Resolution of Telangiectasia Macularis Eruptiva Perstans with Successful Treatment of Synchronous Large Granular Lymphocytic Leukemia

Case Report

Ann Hematol Oncol. 2015;2(7): 1052.

Resolution of Telangiectasia Macularis Eruptiva Perstans with Successful Treatment of Synchronous Large Granular Lymphocytic Leukemia

Saud Alsubait¹, Deeb A3,4, Zimmermann N3,5, Bhaskaran J3, Salkeni MA1,2*

¹Department of Medicine, West Virginia University, USA

²Mary Babb Randolph Cancer Center, West Virginia University, USA

³Cincinnati Veteran Affairs Hospital Medical Center, USA

4Department of Medicine, University of Cincinnati, USA

5Department of Pathology, University of Cincinnati, USA

*Corresponding author: Mohamad A Salkeni, Department of Medicine, Mary Babb Randolph Cancer Center, West Virginia University, Morgantown, USA

Received: July 10, 2015; Accepted: August 09, 2015; Published: August 11, 2015

Abstract

We present a case of an uncommon manifestation of a rare type of cutaneous mastocytosis, Telangiectasia Macularis Eruptiva Perstans (TMEP). The diagnosis of TMEP was made simultaneously with pancytopenia caused by large granular lymphocytic leukemia (LGL). Successful treatment for LGL with a six-month course of oral cyclophosphamide and prednisone led to complete resolution of TMEP skin lesions, in addition to recovery of counts. The World Health organization (WHO) classification of hematopoietic disorders did not include telangiectasia macularis eruptiva perstans as subtype of cutaneous mastocytosis. On the other hand, the classification acknowledged a subtype of systemic mastocytosis that is associated with clonal hematological non-mast cell lineage disease. This case sheds a light on common association of mast cell disorders with other clonal hematological disorders. Pathophysiology is not completely understood and further studies are needed on a larger scale, especially on the molecular level.
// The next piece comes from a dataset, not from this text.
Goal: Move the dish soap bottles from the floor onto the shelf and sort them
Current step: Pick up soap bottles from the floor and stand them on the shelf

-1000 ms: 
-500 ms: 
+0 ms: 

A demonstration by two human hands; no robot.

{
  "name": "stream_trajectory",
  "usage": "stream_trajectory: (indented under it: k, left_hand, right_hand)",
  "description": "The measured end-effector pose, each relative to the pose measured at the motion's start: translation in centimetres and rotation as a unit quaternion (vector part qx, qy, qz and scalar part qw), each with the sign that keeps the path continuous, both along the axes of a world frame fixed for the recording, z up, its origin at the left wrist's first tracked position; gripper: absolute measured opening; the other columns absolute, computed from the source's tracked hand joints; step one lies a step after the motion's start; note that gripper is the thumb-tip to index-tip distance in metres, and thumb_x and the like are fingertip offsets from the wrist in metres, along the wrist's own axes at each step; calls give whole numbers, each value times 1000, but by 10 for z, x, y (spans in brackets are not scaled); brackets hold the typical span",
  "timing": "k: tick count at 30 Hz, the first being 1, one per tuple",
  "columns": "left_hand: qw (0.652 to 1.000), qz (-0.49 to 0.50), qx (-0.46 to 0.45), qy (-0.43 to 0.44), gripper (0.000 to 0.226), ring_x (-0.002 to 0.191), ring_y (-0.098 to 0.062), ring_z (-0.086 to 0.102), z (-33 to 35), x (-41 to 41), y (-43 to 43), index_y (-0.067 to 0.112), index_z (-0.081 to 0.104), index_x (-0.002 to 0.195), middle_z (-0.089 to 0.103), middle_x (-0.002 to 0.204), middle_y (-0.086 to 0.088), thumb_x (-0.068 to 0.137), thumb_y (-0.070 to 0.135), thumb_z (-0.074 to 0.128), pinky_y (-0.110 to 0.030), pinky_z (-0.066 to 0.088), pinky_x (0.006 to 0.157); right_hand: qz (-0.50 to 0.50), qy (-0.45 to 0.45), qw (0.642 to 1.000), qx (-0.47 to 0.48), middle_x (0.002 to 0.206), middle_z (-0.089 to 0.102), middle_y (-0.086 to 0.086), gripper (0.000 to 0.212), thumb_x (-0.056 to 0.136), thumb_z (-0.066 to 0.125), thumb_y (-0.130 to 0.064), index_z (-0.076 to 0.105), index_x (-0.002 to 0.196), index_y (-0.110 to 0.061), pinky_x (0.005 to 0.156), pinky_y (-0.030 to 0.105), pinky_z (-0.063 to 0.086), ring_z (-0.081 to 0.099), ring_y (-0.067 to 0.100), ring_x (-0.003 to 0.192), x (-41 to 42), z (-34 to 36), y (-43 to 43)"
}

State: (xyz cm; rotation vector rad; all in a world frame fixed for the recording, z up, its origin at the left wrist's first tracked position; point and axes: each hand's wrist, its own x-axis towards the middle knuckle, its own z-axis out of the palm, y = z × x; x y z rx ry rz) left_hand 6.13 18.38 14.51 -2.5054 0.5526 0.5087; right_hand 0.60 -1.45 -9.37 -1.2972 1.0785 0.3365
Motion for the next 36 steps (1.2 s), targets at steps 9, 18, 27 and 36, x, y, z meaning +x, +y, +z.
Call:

Keywords: Cutaneous mastocytosis; Telangiectasia Macularis Eruptiva Perstans; Pancytopenia

Introduction

Cutaneous mastocytosis is defined by the abnormal accumulation of mast cell in the skin. This may or may not lead to significant symptoms. The treatment is generally directed toward symptom control; hence, if asymptomatic, patient may be observed. While there are ample recommendations to guide the treatment of CM, literature guiding therapy for TMEP is scarce. We present a case of a TMEP which completely resolved with the treatment of the associated clonal hematological disorder, which, in our patient, was large granular lymphocytic leukemia.

Case Presentation

A 61-year-old Caucasian male was evaluated simultaneously in dermatology and hematology clinics for asymptomatic skin rash and pancytopenia, respectively. His rash started on his feet approximately seven years earlier and spread gradually to involve his calves, shins, and knees, in addition to chest and abdomen. He reported no associated pruritus or other symptoms of irritation. He has recently noticed increased dyspnea on exertion and fatigue which he attributed to deconditioning. No other constitutional symptoms were reported. A complete blood count performed by patient’s primary care physician revealed pancytopenia. On physical examination, there were numerous scarlet-colored macular and telangiectatic spots that measured 1-3 mm in size. The lesions were confluent, too numerous to count and were mainly located on the shins, knees, lower medial thighs, lower abdomen (peri-umbilical), and the chest (periareolar) (Figures 1A,1B,1C). Patient was found to have a palpable splenic tip and palpable liver 2 cm below costal margin. Laboratory work up on initial presentation revealed mild anemia with inadequate reticulocytosis, thrombocytopenia (hematocrit 29.3%, hemoglobin 10.3 g/dl, MCV 98.3 fL, platelets 102,000 per μL), and significant leukopenia and neutropenia (WBC 1,300 per μL, absolute neutrophil count 488 per μL, and absolute lymphocyte count 447 per μL). On further testing, patient was found to have elevated conjugated and total bilirubin (0.5 and 2.1 mg/dL. Normal range ≤ 0.3 and 0.2- 1.2 for direct and total bilirubin, respectively), elevated alkaline phosphatase (249 U/L. Normal range35-110 U/L) and slight elevation in ALT and AST (51 U/L and 47 U/L. Normal range 0-50 U/L and 5-40 U/L for ALT and AST, respectively). Review of peripheral blood smear was most significant for the presence of occasional large lymphocytes with abundant cytoplasm that contained few large granules (Figure 2). Anemia work up ruled out the presence of any nutritional deficiency.